Two weeks later, in London, Evie and Grace have tracked down Oliver, who prepares to flee after having paid off the police. The two women intend to kill him for tricking Evie and being complicit in the murders committed by the vampires.

== Production ==
In April 2019, Screen Gems acquired an untitled pitch from Blair Butler, who was also attached to write the screenplay. Emile Gladstone through his Latchkey Productions and Sam Raimi and Robert Tapert were on board to produce the film for their production company Ghost House Pictures; however, they eventually exited the project. In June 2020, it was revealed that the film would be titled The Bride and that Jessica M. Thompson was set to direct, with Gladstone producing without Raimi and Tapert. The original script was written by Butler, who drew inspiration from Bram Stoker's 1897 novel Dracula, with revisions by Thompson. In June 2022, the film's new title was announced as The Invitation.

Nathalie Emmanuel and Garrett Hedlund were cast in lead roles in May 2021. That August, Alana Boden and Stephanie Corneliussen were added to the main cast. In October, Thomas Doherty, Hugh Skinner, Sean Pertwee, and Courtney Taylor joined the cast, with Doherty replacing Hedlund.

Principal photography began in September 2021 in Budapest, Hungary.

== Release ==
The Invitation was released theatrically in the United States on August 26, 2022, by Sony Pictures Releasing.
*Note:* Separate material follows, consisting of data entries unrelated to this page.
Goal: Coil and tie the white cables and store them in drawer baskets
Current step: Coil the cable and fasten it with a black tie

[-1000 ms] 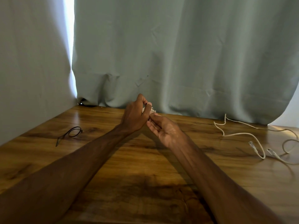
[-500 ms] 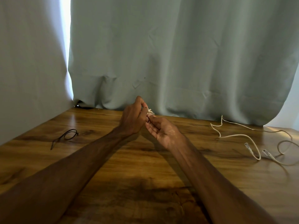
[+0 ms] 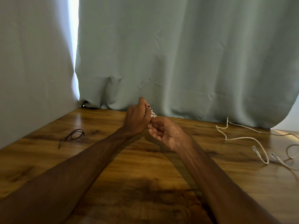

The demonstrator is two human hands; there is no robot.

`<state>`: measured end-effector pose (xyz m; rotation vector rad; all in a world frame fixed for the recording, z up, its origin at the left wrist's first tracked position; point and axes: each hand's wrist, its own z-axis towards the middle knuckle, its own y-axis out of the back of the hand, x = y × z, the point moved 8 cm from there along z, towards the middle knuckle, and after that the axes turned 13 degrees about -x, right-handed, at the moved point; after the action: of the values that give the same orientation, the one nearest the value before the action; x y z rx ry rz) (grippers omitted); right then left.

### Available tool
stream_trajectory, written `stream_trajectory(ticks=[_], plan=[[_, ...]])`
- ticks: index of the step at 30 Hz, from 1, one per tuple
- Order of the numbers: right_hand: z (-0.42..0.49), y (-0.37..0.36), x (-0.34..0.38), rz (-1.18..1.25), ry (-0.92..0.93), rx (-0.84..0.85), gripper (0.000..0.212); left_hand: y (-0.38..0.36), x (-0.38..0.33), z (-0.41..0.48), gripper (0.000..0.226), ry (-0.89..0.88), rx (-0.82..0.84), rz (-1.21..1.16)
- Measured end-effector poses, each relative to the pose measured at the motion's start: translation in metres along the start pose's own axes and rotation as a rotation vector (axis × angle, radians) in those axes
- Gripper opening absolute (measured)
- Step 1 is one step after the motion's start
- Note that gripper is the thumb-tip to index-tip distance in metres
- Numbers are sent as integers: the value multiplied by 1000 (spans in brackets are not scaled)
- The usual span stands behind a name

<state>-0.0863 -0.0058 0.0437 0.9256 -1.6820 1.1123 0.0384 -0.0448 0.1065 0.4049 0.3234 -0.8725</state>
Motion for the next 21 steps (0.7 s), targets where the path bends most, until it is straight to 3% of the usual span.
stream_trajectory(ticks=[6,13,18,21], plan=[[-3,2,20,-48,161,66,14,-6,11,3,14,125,42,-6],[-4,2,35,-58,240,208,27,-12,13,1,10,211,124,-47],[-8,8,46,-283,510,141,26,-16,14,-3,12,272,173,-77],[-9,7,49,-284,510,192,31,-18,21,-4,14,347,173,-129]])
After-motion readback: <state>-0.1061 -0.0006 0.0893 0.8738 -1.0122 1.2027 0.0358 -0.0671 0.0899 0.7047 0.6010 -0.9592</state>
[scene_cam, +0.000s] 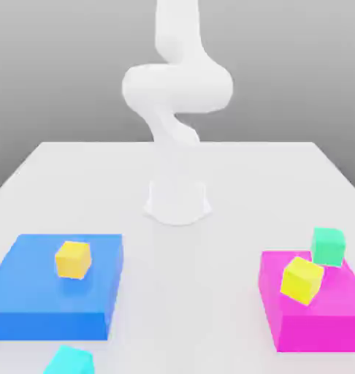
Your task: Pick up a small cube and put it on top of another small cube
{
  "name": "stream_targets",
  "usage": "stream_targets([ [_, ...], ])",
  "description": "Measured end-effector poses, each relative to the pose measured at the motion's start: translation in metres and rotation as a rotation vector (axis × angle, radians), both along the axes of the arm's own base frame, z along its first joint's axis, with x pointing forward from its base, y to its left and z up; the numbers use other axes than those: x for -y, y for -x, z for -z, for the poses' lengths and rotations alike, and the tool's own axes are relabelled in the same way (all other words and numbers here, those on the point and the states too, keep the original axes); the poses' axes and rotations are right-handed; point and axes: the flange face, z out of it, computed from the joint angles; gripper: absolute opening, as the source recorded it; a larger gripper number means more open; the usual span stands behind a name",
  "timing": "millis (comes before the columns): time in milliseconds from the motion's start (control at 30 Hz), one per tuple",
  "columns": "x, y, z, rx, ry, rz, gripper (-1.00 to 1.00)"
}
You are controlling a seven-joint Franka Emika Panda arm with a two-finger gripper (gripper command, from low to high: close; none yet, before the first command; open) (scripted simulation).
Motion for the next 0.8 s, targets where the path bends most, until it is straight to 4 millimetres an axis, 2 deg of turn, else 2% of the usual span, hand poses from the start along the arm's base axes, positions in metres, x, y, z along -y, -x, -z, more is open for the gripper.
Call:
stream_targets([
  [200, 0.028, -0.07, 0.081, -0.153, -0.015, 0.045, 0.0],
  [400, 0.06, -0.119, 0.175, -0.302, -0.033, 0.092, 0.0],
  [600, 0.096, -0.145, 0.277, -0.45, -0.054, 0.145, 0.0],
  [800, 0.127, -0.149, 0.386, -0.598, -0.077, 0.191, 0.0],
])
The film was released digitally on September 16, 2022, and on Blu-ray and DVD on October 25, 2022. As part of Netflix's first window deal with Sony, the film was released in the United States on December 24, 2022. For the week ending January 1, 2023, the film was number 5 on the global chart of Netflix views, with 12.2 million hours viewed on the service.

== Reception ==
=== Box office ===
The Invitation grossed $25.1 million in the United States and Canada, and $12.9 million in other territories, for a worldwide total of $38 million, against a budget of $10 million. Deadline Hollywood later reported the film turned a profit for the studio.

In the United States and Canada, The Invitation was released alongside Three Thousand Years of Longing and Breaking. The film made $2.6 million on its first day (including $775,000 from Thursday night previews) and went on to debut $6.8 million from 3,114 theaters. It was the lowest-grossing film to top the box office since Spiral ($4.5 million) in May 2021. In its second weekend, the film made $4.7 million (and a total of $5.7 million over the four-day Labor Day frame), dropping 30.7% and finishing fifth.

=== Critical response ===
 Metacritic, which uses a weighted average, assigned the film a score of 45 out of 100, based on 14 critics, indicating "mixed or average" reviews. Audiences polled by CinemaScore gave the film an average grade of "C" on an A+ to F scale.

Natalia Winkelman of The New York Times wrote: "For a fright-fest as broad as this one, there's an awful lot of banal dialogue, and the scare patterns are repetitive enough that even the easiest startlers (I count myself among them) grow immune early on." Joe Leydon of Variety wrote in his review: "Despite some ambitious efforts to revitalize hoary horror movie tropes with allegorical commentary on race, class and male privilege, [the film] is too wearyingly hackneyed for too much of its running time."